___ Entries shown ___
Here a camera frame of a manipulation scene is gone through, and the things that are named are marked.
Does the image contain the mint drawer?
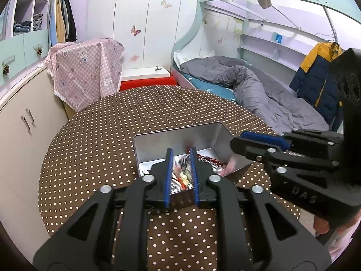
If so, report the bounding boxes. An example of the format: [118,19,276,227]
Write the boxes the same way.
[0,37,28,86]
[24,28,50,66]

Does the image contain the hanging light blue garment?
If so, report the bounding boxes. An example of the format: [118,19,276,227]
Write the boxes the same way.
[46,0,58,47]

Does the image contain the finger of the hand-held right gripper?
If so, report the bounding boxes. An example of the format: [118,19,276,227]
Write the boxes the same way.
[240,130,344,159]
[230,137,341,176]

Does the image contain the mint bunk bed frame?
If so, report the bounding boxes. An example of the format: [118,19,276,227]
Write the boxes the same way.
[171,0,361,103]

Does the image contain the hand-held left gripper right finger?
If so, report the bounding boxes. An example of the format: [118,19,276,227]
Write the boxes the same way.
[190,147,332,271]

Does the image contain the blue bed sheet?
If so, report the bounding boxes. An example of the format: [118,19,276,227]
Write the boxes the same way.
[188,77,236,101]

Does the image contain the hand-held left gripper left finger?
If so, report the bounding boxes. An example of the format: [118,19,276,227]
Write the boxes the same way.
[32,147,174,271]

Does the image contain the hanging dark garments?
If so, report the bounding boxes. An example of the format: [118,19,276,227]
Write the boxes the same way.
[60,0,77,43]

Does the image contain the grey duvet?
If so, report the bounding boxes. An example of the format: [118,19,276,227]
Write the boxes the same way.
[179,56,329,135]

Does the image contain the round brown polka-dot table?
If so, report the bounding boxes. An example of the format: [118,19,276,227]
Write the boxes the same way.
[38,86,303,271]

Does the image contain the white wardrobe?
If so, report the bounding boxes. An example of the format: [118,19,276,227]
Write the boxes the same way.
[87,0,198,74]

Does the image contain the person's right hand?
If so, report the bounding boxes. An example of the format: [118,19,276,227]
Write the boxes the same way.
[312,215,331,235]

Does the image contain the yellow and navy jacket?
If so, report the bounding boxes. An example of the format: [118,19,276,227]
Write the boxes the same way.
[289,42,346,125]

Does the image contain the person's right forearm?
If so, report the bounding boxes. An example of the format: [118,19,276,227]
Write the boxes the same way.
[326,222,361,264]

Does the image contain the silver chain jewelry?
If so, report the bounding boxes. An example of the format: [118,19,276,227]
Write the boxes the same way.
[173,155,191,173]

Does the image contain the red storage box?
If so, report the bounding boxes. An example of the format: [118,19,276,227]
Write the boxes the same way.
[120,75,178,92]

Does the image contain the pink charm chain necklace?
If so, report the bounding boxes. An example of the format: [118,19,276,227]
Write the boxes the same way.
[218,157,241,176]

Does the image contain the pink checked bear cloth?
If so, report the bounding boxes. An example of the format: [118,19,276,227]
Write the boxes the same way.
[46,35,125,113]

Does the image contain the white pillow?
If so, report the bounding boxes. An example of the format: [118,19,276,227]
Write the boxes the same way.
[173,50,198,72]

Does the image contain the beige cabinet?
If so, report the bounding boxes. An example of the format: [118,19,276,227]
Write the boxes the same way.
[0,65,77,235]

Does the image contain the folded blue jeans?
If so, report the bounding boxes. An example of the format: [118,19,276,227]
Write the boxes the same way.
[12,21,32,36]

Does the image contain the silver metal tin box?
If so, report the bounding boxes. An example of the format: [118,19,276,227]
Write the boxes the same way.
[133,122,253,204]

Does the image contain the dark red bead bracelet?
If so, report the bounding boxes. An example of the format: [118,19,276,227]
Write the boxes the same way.
[196,153,227,168]

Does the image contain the folded grey clothes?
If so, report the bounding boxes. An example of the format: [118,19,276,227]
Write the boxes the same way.
[32,13,44,32]

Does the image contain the hanging yellow garment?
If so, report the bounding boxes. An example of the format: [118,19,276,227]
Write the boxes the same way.
[55,0,68,44]

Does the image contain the white cubby shelf unit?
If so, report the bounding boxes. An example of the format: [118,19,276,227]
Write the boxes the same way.
[0,0,72,39]

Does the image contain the white box lid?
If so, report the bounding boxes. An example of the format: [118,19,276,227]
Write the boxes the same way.
[121,68,171,83]

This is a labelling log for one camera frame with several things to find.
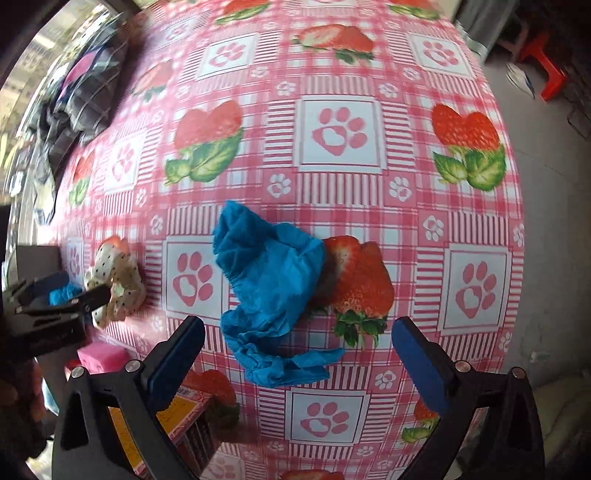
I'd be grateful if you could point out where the teal knit cloth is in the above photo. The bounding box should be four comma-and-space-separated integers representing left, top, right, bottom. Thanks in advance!
48, 284, 86, 306

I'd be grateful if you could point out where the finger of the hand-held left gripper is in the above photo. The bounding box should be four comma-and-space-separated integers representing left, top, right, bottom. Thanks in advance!
14, 282, 114, 317

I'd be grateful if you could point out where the dark plaid cloth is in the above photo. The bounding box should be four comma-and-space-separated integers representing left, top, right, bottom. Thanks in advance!
28, 34, 134, 171

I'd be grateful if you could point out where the yellow flat box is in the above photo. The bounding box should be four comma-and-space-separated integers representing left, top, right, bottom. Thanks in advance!
108, 385, 220, 478

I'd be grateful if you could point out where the white polka dot scrunchie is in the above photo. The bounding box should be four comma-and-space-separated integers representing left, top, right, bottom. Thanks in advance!
84, 237, 147, 329

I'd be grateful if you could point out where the pink strawberry print tablecloth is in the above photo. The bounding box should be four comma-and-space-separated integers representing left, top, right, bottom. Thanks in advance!
53, 0, 527, 480

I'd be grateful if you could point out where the white shoe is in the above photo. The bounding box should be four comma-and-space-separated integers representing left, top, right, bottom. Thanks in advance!
505, 62, 536, 100

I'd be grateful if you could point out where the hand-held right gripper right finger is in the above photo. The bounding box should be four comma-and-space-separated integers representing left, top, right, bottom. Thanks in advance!
392, 316, 546, 480

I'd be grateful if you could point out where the pink sponge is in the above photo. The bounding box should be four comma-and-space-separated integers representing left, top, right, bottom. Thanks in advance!
76, 344, 132, 374

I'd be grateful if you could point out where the red plastic stool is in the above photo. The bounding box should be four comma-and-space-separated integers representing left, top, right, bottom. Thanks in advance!
517, 32, 568, 102

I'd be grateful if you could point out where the blue crinkled cloth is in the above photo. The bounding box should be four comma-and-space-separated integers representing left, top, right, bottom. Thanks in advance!
213, 200, 346, 387

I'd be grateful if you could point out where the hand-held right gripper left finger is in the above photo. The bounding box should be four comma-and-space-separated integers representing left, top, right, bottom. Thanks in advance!
53, 315, 206, 480

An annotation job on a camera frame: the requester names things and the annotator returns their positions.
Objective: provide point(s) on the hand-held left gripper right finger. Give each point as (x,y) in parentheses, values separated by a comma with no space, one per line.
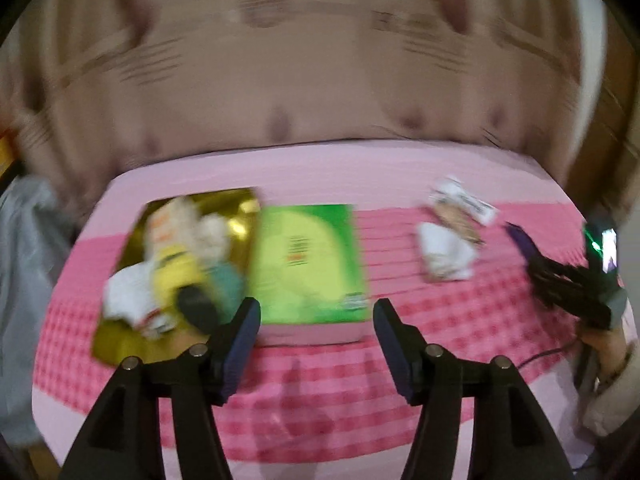
(395,345)

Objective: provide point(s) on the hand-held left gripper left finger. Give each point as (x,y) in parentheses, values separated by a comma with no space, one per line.
(240,345)

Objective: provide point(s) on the beige leaf print curtain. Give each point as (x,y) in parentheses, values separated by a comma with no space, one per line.
(320,60)

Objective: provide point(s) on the purple and black packet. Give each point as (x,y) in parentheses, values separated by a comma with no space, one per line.
(522,240)

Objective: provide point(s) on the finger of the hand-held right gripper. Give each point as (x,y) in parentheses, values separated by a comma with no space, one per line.
(575,302)
(557,270)

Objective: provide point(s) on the person's right hand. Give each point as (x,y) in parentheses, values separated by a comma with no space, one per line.
(602,352)

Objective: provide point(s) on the grey plastic bag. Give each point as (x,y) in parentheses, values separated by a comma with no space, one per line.
(25,285)

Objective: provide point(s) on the teal and yellow plush toy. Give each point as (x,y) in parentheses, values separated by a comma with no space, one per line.
(177,272)

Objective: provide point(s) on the white packet in tray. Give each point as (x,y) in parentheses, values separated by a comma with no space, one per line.
(125,290)

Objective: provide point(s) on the gold box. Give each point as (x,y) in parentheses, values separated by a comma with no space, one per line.
(235,210)

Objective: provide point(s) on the green tissue pack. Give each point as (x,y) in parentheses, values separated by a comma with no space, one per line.
(305,260)

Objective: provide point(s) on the pink checked blanket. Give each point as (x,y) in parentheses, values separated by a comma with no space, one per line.
(325,410)

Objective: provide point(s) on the white sachet packet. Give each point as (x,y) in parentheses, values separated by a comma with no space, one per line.
(467,200)

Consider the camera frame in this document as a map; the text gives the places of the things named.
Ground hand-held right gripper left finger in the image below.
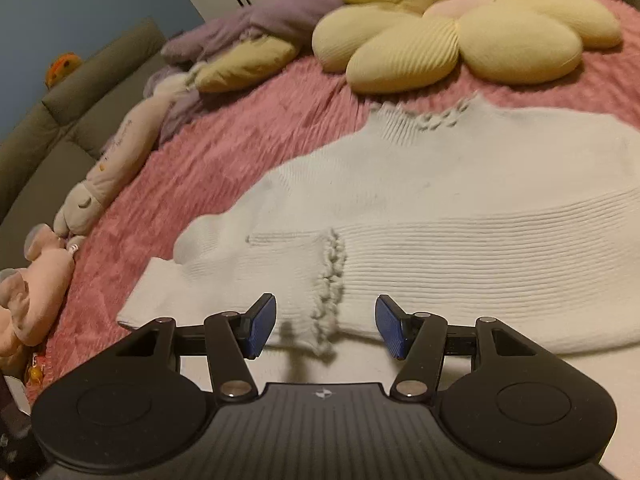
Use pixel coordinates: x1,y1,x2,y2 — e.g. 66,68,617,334
117,292,278,402

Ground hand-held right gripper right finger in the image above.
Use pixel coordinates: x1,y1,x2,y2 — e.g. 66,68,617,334
375,294,534,403

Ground white knit sweater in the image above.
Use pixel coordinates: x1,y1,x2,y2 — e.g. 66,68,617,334
116,92,640,361

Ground pink ribbed bedspread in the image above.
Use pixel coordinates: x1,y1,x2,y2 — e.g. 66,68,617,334
37,0,640,411

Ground long cream plush toy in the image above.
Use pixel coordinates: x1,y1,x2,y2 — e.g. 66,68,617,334
52,72,193,238

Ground small orange snack packet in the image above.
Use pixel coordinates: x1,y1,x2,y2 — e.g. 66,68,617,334
26,352,50,387

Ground pink plush toy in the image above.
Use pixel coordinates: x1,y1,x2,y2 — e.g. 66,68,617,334
0,224,77,361

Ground small yellow pillow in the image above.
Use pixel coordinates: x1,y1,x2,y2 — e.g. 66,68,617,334
192,35,300,93

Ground dark cloth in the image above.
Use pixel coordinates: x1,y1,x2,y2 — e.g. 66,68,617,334
0,375,47,480

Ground grey-green sofa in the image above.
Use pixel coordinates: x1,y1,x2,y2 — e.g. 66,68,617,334
0,20,168,241

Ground purple blanket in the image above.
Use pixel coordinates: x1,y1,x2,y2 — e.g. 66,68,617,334
145,0,346,146

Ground yellow flower-shaped pillow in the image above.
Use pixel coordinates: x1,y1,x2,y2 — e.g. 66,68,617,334
312,0,623,95

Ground orange plush toy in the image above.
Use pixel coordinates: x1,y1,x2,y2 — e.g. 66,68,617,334
45,54,84,90

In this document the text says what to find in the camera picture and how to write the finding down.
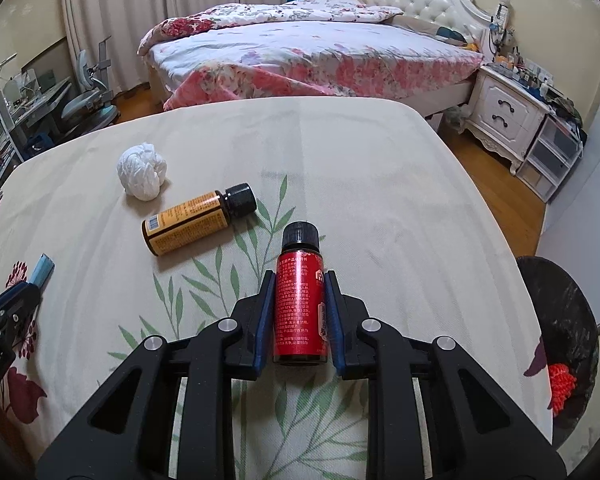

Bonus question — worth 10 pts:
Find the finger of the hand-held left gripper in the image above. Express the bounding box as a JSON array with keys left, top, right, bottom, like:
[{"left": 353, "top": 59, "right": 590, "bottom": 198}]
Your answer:
[{"left": 0, "top": 281, "right": 43, "bottom": 347}]

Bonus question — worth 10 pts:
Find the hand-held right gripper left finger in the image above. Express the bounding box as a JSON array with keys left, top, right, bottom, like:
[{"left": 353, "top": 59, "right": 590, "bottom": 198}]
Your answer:
[{"left": 35, "top": 270, "right": 277, "bottom": 480}]

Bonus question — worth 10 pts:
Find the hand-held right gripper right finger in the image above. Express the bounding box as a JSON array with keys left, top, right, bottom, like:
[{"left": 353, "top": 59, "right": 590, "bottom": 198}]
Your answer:
[{"left": 322, "top": 270, "right": 566, "bottom": 480}]

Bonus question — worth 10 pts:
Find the red bottle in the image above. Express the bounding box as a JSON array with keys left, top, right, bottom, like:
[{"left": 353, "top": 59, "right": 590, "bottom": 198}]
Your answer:
[{"left": 271, "top": 221, "right": 329, "bottom": 366}]

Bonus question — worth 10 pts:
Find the bin with black bag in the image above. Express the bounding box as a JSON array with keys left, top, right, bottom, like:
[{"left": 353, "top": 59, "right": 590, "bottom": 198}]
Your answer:
[{"left": 515, "top": 255, "right": 600, "bottom": 448}]

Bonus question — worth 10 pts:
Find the red foam net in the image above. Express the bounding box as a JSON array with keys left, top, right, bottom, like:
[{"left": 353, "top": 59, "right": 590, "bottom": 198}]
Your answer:
[{"left": 547, "top": 362, "right": 578, "bottom": 416}]

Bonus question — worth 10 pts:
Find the orange label brown bottle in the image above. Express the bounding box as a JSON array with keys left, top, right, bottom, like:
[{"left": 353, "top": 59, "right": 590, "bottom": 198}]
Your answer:
[{"left": 141, "top": 183, "right": 258, "bottom": 257}]

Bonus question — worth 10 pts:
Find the grey desk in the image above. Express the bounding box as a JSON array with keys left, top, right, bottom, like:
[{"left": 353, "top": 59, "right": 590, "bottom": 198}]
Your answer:
[{"left": 0, "top": 67, "right": 73, "bottom": 181}]

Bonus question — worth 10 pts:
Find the grey desk chair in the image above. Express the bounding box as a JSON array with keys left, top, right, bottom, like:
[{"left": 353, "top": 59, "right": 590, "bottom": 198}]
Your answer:
[{"left": 60, "top": 35, "right": 121, "bottom": 133}]

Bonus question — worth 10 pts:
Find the plastic drawer unit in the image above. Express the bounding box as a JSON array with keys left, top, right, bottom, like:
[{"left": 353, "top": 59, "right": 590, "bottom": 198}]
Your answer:
[{"left": 517, "top": 115, "right": 586, "bottom": 203}]

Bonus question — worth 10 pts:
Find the white bed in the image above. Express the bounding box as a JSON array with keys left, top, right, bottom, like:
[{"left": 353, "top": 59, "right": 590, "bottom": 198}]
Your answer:
[{"left": 137, "top": 0, "right": 511, "bottom": 116}]

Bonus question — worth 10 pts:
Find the white nightstand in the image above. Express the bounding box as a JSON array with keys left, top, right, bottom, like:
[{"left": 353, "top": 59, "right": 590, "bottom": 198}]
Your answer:
[{"left": 462, "top": 65, "right": 548, "bottom": 176}]

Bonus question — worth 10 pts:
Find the white wardrobe door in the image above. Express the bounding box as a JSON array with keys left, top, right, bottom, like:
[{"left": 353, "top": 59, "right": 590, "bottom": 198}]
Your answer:
[{"left": 535, "top": 25, "right": 600, "bottom": 321}]

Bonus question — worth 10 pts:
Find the floral quilt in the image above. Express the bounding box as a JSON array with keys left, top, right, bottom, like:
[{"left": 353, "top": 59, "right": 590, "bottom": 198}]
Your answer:
[{"left": 139, "top": 0, "right": 396, "bottom": 43}]

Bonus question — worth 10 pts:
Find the teal pillow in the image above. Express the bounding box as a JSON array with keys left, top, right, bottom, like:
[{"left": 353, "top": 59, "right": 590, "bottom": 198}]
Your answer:
[{"left": 432, "top": 25, "right": 468, "bottom": 43}]

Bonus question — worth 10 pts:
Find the white curtain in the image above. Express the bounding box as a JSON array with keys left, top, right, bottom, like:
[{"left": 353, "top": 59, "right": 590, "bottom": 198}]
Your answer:
[{"left": 60, "top": 0, "right": 286, "bottom": 98}]

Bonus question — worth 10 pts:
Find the clutter of small bottles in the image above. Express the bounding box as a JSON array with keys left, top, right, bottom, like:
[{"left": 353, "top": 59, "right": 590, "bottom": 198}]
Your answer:
[{"left": 490, "top": 45, "right": 586, "bottom": 126}]

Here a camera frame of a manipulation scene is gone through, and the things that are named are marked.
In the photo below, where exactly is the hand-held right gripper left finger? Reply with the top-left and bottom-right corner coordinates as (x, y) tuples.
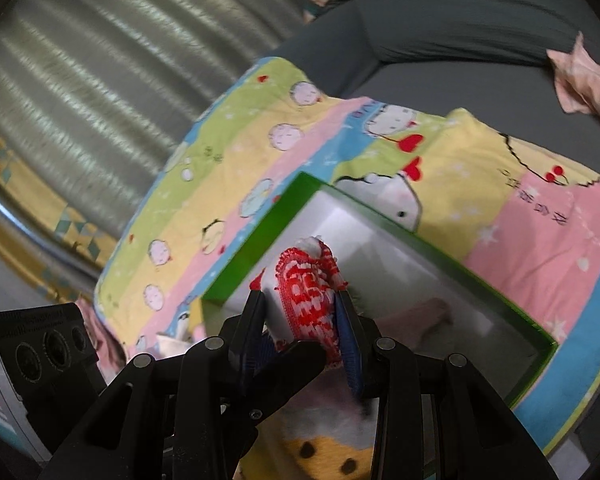
(37, 287), (331, 480)

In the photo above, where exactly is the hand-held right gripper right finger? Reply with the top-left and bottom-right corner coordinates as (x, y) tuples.
(332, 290), (556, 480)

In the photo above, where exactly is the red white knit sock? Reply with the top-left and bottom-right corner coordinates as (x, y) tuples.
(250, 239), (348, 368)

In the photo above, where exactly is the green box white inside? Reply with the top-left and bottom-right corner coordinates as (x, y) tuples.
(200, 171), (558, 480)

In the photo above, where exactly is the cookie plush toy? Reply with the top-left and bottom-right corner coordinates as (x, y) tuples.
(275, 435), (376, 480)

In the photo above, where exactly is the pink white crumpled cloth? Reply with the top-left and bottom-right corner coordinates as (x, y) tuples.
(75, 295), (131, 361)

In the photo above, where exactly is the white pink fluffy plush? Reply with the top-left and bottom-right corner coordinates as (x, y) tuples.
(257, 367), (381, 448)

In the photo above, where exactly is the grey metal bar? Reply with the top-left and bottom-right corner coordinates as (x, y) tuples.
(0, 180), (103, 273)

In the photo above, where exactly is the yellow patterned cloth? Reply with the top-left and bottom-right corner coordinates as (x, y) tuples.
(0, 110), (118, 306)

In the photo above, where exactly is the cartoon printed blanket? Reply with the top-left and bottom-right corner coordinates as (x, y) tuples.
(92, 56), (600, 480)

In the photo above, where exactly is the grey-green curtain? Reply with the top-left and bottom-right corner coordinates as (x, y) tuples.
(0, 0), (341, 271)

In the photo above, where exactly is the pink striped cloth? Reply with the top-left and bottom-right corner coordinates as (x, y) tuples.
(546, 31), (600, 141)

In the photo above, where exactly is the grey sofa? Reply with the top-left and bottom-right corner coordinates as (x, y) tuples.
(270, 0), (600, 480)

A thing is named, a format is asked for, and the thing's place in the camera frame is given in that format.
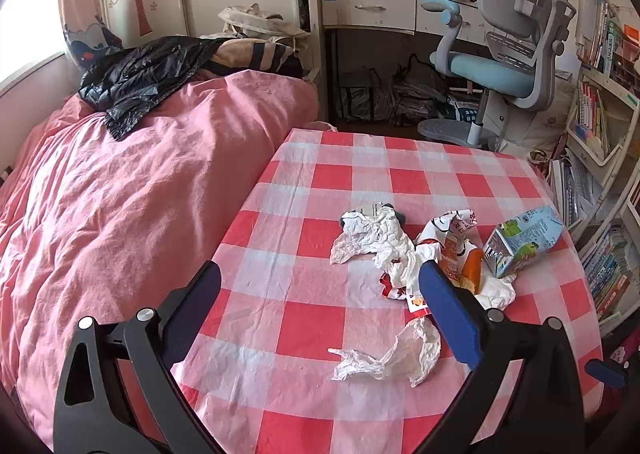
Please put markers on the white desk with hutch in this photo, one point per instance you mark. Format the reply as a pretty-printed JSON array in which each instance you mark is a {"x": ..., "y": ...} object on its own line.
[{"x": 370, "y": 8}]

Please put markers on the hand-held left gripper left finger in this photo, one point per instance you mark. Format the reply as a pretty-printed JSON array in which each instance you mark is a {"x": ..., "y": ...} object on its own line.
[{"x": 200, "y": 299}]

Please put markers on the pink duvet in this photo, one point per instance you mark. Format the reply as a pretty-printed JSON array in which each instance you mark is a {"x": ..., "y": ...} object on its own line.
[{"x": 125, "y": 209}]

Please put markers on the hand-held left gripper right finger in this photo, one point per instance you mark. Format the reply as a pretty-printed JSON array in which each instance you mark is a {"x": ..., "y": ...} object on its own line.
[{"x": 450, "y": 314}]

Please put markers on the row of upright books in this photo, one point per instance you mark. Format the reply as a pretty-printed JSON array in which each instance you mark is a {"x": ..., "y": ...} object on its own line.
[{"x": 602, "y": 33}]

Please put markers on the pile of magazines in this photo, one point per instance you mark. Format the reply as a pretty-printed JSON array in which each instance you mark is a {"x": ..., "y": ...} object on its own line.
[{"x": 570, "y": 189}]

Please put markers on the white cloth sack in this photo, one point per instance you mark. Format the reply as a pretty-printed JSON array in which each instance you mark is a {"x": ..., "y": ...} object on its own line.
[{"x": 542, "y": 123}]

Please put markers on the white bookshelf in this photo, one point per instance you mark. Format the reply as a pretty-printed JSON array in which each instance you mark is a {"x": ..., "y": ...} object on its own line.
[{"x": 617, "y": 158}]

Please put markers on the pink flower bag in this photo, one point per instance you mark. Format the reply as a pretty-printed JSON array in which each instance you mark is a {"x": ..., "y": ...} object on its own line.
[{"x": 625, "y": 351}]

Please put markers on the white paper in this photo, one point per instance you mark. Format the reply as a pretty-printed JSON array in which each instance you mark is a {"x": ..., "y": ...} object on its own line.
[{"x": 370, "y": 236}]

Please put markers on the stack of newspapers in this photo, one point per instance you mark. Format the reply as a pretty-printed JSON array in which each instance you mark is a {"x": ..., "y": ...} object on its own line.
[{"x": 417, "y": 98}]

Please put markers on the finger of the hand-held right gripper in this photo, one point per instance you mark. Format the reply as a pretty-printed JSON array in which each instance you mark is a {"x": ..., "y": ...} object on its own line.
[{"x": 607, "y": 374}]

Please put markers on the beige cloth bag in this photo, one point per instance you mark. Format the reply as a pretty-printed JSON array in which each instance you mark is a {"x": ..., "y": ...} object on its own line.
[{"x": 255, "y": 18}]

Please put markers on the window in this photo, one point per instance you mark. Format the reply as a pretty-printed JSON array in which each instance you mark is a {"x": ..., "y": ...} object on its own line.
[{"x": 27, "y": 8}]

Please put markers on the black puffer jacket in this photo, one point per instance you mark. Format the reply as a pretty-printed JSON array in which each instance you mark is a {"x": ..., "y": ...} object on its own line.
[{"x": 140, "y": 68}]

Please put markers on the row of thin colourful books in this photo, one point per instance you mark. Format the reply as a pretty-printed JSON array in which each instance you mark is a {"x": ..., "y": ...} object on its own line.
[{"x": 592, "y": 116}]

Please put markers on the red white snack wrapper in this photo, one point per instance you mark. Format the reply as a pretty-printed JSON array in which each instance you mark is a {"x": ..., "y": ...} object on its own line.
[{"x": 452, "y": 246}]

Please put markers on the grey blue desk chair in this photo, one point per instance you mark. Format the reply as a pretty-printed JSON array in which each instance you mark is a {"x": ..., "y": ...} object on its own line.
[{"x": 500, "y": 68}]

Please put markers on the black striped clear bag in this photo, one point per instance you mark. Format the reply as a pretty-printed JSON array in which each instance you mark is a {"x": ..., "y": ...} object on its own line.
[{"x": 357, "y": 96}]

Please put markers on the long white tissue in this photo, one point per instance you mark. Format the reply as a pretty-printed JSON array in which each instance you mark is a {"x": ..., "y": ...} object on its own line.
[{"x": 400, "y": 359}]

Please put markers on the small white tissue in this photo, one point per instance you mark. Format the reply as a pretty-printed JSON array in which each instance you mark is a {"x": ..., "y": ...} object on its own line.
[{"x": 400, "y": 266}]

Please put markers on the blue green milk carton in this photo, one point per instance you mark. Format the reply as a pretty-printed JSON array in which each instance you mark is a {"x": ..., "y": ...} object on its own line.
[{"x": 525, "y": 244}]

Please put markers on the stack of slanted books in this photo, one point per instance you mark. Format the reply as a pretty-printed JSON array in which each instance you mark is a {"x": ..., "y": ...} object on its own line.
[{"x": 607, "y": 274}]

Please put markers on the beige black striped cushion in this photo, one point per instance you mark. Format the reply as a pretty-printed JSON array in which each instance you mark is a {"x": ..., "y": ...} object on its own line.
[{"x": 250, "y": 53}]

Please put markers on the red white checkered tablecloth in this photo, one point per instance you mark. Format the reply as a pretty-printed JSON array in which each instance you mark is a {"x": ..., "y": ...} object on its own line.
[{"x": 300, "y": 294}]

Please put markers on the dark grey small object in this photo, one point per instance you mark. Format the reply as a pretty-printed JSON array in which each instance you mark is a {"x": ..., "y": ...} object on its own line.
[{"x": 343, "y": 220}]

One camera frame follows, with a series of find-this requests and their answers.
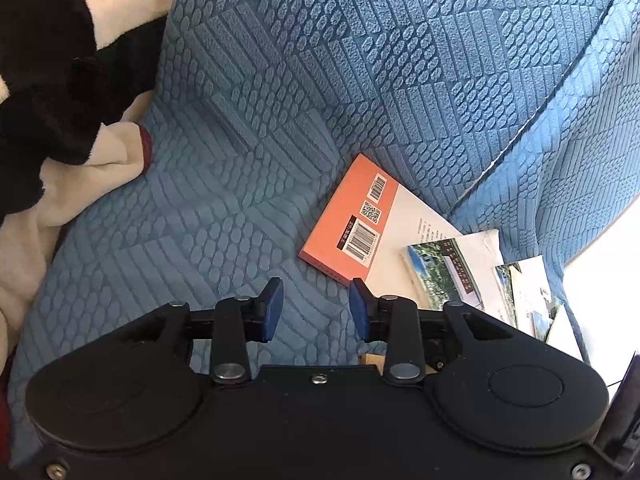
___
◆ **What to work on**
Write down exactly the span of lines above from the one containing "Does the image contain the hanging dark" to the one containing "Does the image contain the round", both ends included.

◆ **Solution to the problem**
Does the image contain the hanging dark garments?
If so, report the bounding boxes. An example of the format: [118,19,276,227]
Write the boxes the same way.
[60,0,77,43]

Does the image contain the grey duvet?
If so, report the bounding boxes. An example of the format: [118,19,276,227]
Write the boxes the same way.
[179,56,329,135]

Does the image contain the round brown polka-dot table?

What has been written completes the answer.